Jen Hunsicker, director for the Center of Applied Learning at Columbia College, states, “When working with interns, make sure they are working on meaningful projects that will add value to their resume.” Hunsicker noted that what is particularly valuable is a project that they can talk about in their interview and include in their portfolio. Ensuring the manager has time to spend with the intern is imperative to the students’ success, and reviewing the goals versus the outcomes provides valuable feedback from this experience. “What is detrimental to this type of program,” stated Hunsicker, “is when a manager loses sight of the intern and assigns busy work that is not helpful or contributing to the learning experience.”
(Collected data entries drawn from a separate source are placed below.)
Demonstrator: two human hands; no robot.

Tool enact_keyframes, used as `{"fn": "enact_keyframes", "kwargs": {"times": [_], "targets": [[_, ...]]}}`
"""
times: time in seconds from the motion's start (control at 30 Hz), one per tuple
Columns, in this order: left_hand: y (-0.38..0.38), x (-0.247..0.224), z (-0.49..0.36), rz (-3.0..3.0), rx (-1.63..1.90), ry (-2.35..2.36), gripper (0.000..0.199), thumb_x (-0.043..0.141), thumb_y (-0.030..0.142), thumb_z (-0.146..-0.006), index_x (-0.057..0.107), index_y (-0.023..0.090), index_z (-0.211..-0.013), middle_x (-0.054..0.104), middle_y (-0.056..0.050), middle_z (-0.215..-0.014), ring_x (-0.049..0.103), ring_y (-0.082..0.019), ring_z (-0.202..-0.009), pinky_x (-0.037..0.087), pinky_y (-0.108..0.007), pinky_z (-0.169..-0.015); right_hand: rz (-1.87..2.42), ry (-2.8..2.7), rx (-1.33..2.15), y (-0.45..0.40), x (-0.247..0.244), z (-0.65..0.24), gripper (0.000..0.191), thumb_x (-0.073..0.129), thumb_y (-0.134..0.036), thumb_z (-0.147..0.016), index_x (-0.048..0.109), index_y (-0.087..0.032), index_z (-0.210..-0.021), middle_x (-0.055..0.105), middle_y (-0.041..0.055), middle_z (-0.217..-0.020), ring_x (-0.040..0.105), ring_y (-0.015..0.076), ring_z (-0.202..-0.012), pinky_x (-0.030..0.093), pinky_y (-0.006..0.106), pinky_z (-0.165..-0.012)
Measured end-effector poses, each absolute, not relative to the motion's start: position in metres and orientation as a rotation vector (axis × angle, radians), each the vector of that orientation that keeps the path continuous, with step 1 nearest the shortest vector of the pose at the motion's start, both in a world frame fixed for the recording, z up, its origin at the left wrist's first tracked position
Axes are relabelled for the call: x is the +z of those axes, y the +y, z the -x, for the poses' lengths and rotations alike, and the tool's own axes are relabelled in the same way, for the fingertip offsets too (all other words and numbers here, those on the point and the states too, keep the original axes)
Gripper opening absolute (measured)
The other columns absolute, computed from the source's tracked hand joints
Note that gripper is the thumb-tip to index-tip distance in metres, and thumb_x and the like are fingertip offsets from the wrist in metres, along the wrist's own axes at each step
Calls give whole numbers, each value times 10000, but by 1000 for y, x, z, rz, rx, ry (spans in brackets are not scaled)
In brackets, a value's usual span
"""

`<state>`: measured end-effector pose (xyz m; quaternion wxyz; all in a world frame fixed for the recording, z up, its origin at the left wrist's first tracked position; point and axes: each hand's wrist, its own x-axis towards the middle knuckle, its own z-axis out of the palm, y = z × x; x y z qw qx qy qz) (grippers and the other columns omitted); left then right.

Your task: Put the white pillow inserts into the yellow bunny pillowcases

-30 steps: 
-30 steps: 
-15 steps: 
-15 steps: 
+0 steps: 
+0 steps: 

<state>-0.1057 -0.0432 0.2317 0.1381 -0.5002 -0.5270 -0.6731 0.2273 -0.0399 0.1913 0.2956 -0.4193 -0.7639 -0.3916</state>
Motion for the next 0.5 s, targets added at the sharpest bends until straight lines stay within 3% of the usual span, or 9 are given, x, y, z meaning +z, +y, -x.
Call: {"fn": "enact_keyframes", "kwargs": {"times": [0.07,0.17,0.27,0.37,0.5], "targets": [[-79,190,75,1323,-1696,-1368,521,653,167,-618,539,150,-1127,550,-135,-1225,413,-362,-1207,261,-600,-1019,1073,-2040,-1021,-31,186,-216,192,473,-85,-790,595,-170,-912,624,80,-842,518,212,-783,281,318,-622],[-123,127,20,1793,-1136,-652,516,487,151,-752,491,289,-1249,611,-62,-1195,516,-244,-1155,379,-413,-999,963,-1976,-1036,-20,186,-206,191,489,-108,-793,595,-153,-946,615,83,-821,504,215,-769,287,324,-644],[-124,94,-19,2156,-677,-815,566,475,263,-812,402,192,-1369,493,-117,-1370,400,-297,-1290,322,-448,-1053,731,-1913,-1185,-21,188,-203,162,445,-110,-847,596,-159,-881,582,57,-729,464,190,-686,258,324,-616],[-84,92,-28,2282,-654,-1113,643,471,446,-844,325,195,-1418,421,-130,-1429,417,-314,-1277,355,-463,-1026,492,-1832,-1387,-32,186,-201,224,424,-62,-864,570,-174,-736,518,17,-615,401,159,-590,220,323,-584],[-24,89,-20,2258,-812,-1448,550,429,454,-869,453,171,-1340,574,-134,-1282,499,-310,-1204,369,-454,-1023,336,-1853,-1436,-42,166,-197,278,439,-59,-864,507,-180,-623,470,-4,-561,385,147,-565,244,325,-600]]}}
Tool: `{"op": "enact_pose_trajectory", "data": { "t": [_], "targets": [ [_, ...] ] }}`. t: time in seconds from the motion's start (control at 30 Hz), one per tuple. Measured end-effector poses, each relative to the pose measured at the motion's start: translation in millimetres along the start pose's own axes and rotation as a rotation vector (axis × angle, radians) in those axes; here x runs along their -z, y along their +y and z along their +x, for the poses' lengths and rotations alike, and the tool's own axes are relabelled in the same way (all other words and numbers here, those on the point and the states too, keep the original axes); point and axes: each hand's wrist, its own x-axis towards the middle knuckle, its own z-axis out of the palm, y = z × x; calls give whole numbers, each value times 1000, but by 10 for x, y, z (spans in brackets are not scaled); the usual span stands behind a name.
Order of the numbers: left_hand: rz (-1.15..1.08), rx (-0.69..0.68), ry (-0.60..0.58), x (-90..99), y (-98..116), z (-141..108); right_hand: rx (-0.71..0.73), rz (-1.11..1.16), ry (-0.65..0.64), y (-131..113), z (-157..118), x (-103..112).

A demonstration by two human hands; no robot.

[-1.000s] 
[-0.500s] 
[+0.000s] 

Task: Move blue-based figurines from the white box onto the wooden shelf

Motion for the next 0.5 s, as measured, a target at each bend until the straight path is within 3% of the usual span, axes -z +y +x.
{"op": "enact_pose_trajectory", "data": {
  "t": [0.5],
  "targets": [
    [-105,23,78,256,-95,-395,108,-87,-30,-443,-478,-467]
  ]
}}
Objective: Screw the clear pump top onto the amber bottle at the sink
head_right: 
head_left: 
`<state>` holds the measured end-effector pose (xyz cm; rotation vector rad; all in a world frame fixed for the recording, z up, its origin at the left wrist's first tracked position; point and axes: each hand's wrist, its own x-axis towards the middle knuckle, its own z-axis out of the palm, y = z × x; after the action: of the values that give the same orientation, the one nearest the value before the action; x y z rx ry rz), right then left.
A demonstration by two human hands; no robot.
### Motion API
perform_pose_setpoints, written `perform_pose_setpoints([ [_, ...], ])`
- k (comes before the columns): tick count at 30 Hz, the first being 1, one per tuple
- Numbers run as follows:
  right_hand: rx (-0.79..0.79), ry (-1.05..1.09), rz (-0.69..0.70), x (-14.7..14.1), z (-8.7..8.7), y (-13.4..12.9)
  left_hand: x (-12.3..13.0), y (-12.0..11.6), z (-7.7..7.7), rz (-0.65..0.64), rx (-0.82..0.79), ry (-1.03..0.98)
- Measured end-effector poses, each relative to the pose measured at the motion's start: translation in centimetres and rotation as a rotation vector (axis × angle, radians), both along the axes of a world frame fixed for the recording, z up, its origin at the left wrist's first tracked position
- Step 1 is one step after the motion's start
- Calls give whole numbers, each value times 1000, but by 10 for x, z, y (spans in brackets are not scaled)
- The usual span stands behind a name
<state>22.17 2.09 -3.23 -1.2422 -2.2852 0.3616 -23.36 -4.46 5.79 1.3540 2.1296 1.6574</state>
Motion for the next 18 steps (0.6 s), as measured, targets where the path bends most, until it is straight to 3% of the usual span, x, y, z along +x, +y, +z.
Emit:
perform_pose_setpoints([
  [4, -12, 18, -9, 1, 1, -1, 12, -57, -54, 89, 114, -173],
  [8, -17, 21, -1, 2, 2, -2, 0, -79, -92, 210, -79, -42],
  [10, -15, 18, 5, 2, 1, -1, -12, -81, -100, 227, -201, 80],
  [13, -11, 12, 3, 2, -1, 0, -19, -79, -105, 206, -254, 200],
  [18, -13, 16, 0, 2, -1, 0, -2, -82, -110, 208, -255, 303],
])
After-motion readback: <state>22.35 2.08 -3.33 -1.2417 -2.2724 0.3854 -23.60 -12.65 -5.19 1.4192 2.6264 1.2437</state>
Internship programs can offer many benefits to your business. These programs offer a great way to identify future employees while actually observing how they work before making an offer. Internships offer an opportunity for your business to give back to the community, while providing benefits to students. While many companies are having difficulty identifying and retaining employees, internships offer an opportunity to gain talented individuals with a potential of making them full time employees. In any educational setting, education comes first, but it is necessary for employers to do their homework too in order to make these programs successful for all.